When it is impractical or uneconomical to make a clear and accurate description of the technical requirements, a “brand name or equivalent” description may be used as a means to define the performance or other salient requirements of procurement. The specific features of the named brand which shall be met by offers shall be clearly stated; and identify all requirements which the offerors shall fulfill and all other factors to be used in evaluating bids or proposals.

The Board will not approve any expenditure for an unauthorized purchase or contract.

  1. Procurement Methods: The District shall utilize the following methods of procurement:
    1. Micro-purchases

Procurement by micro-purchase is the acquisition of supplies or services, the aggregate dollar amount of which does not exceed $10,000 To the extent practicable, the District shall distribute micro-purchase equitably among qualified suppliers. Micro-purchases may be made without soliciting competitive quotations if the Superintendent considers the price to be reasonable. The District maintains evidence of this reasonableness in the records of all purchases made by this method.

  1. Small Purchases (Simplified Acquisition)

Small purchase procedures provide for relatively simple and informal procurement methods for securing services, supplies, and other property which is acquired above the aggregate dollar micro-purchase threshold and not exceeding the competitive bid threshold of $250,000. Small purchase procedures require that price or rate quotations shall be obtained from an adequate number of qualified sources.

  1. Sealed Bids

Sealed, competitive bids shall be obtained when the purchase of, and contract for, single items of supplies, materials, or equipment which amounts to $250,000 and when the Board determines to build, repair, enlarge, improve, or demolish a school building/facility the cost of which will exceed $250,000.

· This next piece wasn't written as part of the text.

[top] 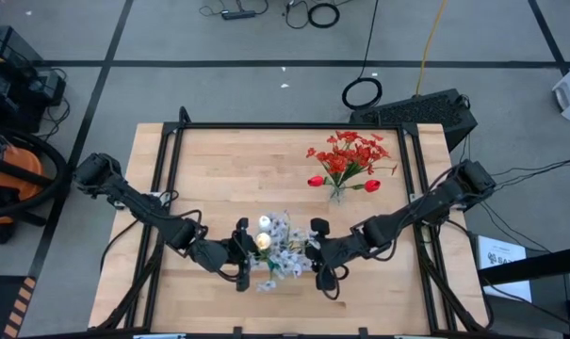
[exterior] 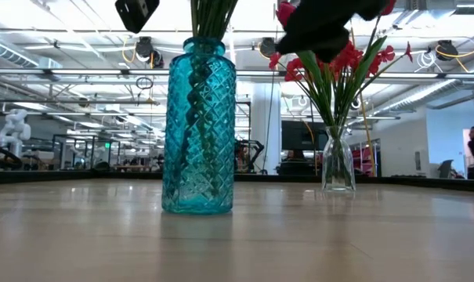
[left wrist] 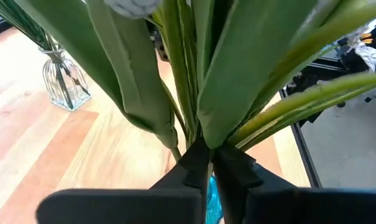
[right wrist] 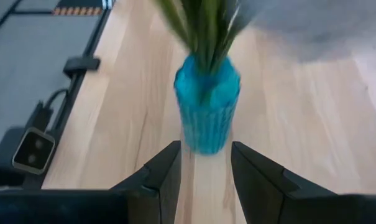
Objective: Sort flowers into vase by color
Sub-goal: Put the yellow flower into the blue flower vase, then return to Home Position
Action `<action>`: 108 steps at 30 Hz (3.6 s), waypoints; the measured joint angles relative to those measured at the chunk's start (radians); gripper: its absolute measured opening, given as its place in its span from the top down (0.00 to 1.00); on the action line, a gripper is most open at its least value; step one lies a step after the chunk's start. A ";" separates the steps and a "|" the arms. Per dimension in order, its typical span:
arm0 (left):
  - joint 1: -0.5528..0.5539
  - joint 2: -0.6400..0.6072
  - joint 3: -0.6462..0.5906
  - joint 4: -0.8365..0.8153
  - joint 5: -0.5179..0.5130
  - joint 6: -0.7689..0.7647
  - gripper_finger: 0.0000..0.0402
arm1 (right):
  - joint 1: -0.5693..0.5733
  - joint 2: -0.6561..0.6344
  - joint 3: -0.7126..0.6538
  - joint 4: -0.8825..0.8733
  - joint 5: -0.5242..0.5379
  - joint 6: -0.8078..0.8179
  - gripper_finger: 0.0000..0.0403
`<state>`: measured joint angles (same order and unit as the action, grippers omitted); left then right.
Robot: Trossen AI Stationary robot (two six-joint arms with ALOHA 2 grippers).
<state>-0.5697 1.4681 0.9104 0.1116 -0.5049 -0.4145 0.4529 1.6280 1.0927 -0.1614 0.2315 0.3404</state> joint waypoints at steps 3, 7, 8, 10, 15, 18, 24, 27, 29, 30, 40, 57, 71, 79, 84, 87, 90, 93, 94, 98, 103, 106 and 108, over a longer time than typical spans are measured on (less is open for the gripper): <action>0.001 0.000 0.000 0.002 0.008 -0.032 0.91 | 0.017 0.000 0.000 -0.039 -0.001 0.019 0.67; 0.007 0.000 0.000 0.001 0.009 -0.096 0.86 | 0.036 0.000 0.000 -0.068 0.000 0.043 0.67; 0.009 0.000 0.000 0.001 0.009 -0.102 0.85 | 0.039 0.000 0.000 -0.068 0.001 0.046 0.67; 0.008 0.000 0.000 0.001 0.009 -0.103 0.81 | 0.044 0.000 0.000 -0.068 0.002 0.060 0.67; 0.008 -0.005 0.000 -0.003 0.009 -0.070 0.73 | 0.050 0.001 0.000 -0.069 0.002 0.091 0.67; 0.008 -0.023 0.000 -0.004 0.019 -0.018 0.71 | 0.050 0.001 0.000 -0.069 0.002 0.114 0.67; 0.007 -0.105 0.000 -0.128 0.073 0.028 0.71 | 0.049 0.001 0.000 -0.069 0.004 0.176 0.67; -0.002 -0.143 0.000 -0.226 0.104 0.027 0.71 | 0.049 0.001 0.000 -0.070 0.005 0.192 0.67; -0.015 -0.167 0.000 -0.302 0.110 0.028 0.71 | 0.049 0.001 0.000 -0.076 0.004 0.195 0.67; -0.020 -0.180 0.000 -0.340 0.110 0.028 0.71 | 0.049 0.001 0.000 -0.085 0.003 0.195 0.67; -0.056 -0.300 -0.021 -0.591 0.111 0.146 0.71 | 0.063 0.002 -0.001 -0.251 -0.105 0.393 0.77; 0.051 -0.730 -0.540 -0.205 0.111 0.293 0.71 | 0.152 -0.002 -0.001 -0.204 -0.102 0.464 0.99; 0.452 -1.091 -0.755 -0.049 0.451 0.375 0.71 | 0.149 -0.003 -0.001 -0.157 -0.096 0.476 1.00; 0.465 -1.350 -0.890 -0.023 0.419 0.291 0.71 | 0.157 -0.084 -0.001 -0.197 -0.007 0.478 1.00; 0.465 -1.452 -0.903 -0.044 0.404 0.333 0.71 | 0.158 -0.184 -0.001 -0.257 0.092 0.428 1.00; 0.466 -1.468 -0.903 -0.071 0.389 0.349 0.71 | 0.156 -0.239 -0.001 -0.267 0.142 0.352 1.00; 0.468 -1.464 -0.903 -0.071 0.364 0.344 0.71 | 0.134 -0.273 -0.002 -0.281 0.126 0.277 1.00; 0.468 -1.464 -0.904 -0.068 0.341 0.344 0.71 | 0.094 -0.301 -0.048 -0.256 0.061 0.219 1.00; 0.468 -1.463 -0.904 -0.069 0.340 0.344 0.71 | 0.082 -0.309 -0.072 -0.234 0.035 0.204 1.00; 0.468 -1.463 -0.904 -0.069 0.340 0.344 0.71 | 0.041 -0.363 -0.221 -0.097 -0.025 0.138 1.00; 0.468 -1.463 -0.904 -0.069 0.340 0.344 0.71 | 0.036 -0.514 -0.447 0.033 0.000 0.100 1.00; 0.468 -1.463 -0.904 -0.069 0.341 0.344 0.71 | 0.033 -0.650 -0.580 0.069 -0.001 0.080 1.00; 0.468 -1.463 -0.904 -0.068 0.341 0.344 0.71 | 0.023 -0.753 -0.659 0.081 -0.007 0.061 1.00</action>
<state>-0.1020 0.0051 0.0059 0.0433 -0.1642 -0.0708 0.4757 0.8751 0.4340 -0.0799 0.2247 0.4013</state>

  1. In order for sealed bidding to be feasible, the following conditions shall be present:
  2. a complete, adequate, and realistic specification or purchase description is available;
  3. two (2) or more responsible bidders are willing and able to compete effectively for the business; and
  • the procurement lends itself to a firm fixed price contract and the selection of the successful bidder can be made principally on the basis of price.
  1. When sealed bids are used, the following requirements apply:
  2. Bids shall be solicited in accordance with the provisions of State law and DJE . Bids shall be solicited from an adequate number of qualified suppliers, providing sufficient response time prior to the date set for the opening of bids. The invitation to bid shall be publicly advertised.
  3. The invitation for bids will include product/contract specifications and pertinent attachments and shall define the items and/or services required in order for the bidder to properly respond.
  • All bids will be opened at the time and place prescribed in the invitation for bids; bids will be opened publicly.
  1. A firm fixed price contract award will be made in writing to the lowest responsive and responsible bidder. Where specified in bidding documents, factors such as discounts, transportation cost, and life cycle costs shall be considered in determining which bid is lowest. Payment discounts may only be used to determine the low bid when prior experience indicates that such discounts are usually taken.
  2. The Board reserves the right to reject any and all bids for sound documented reason.
  3. Bid protests shall be handled pursuant to the process set forth in DAF-3.I.
    1. Competitive Proposals

Procurement by competitive proposal, normally conducted with more than one source submitting an offer, is generally used when conditions are not appropriate for the use of sealed bids or in the case of a recognized exception to the sealed bid method.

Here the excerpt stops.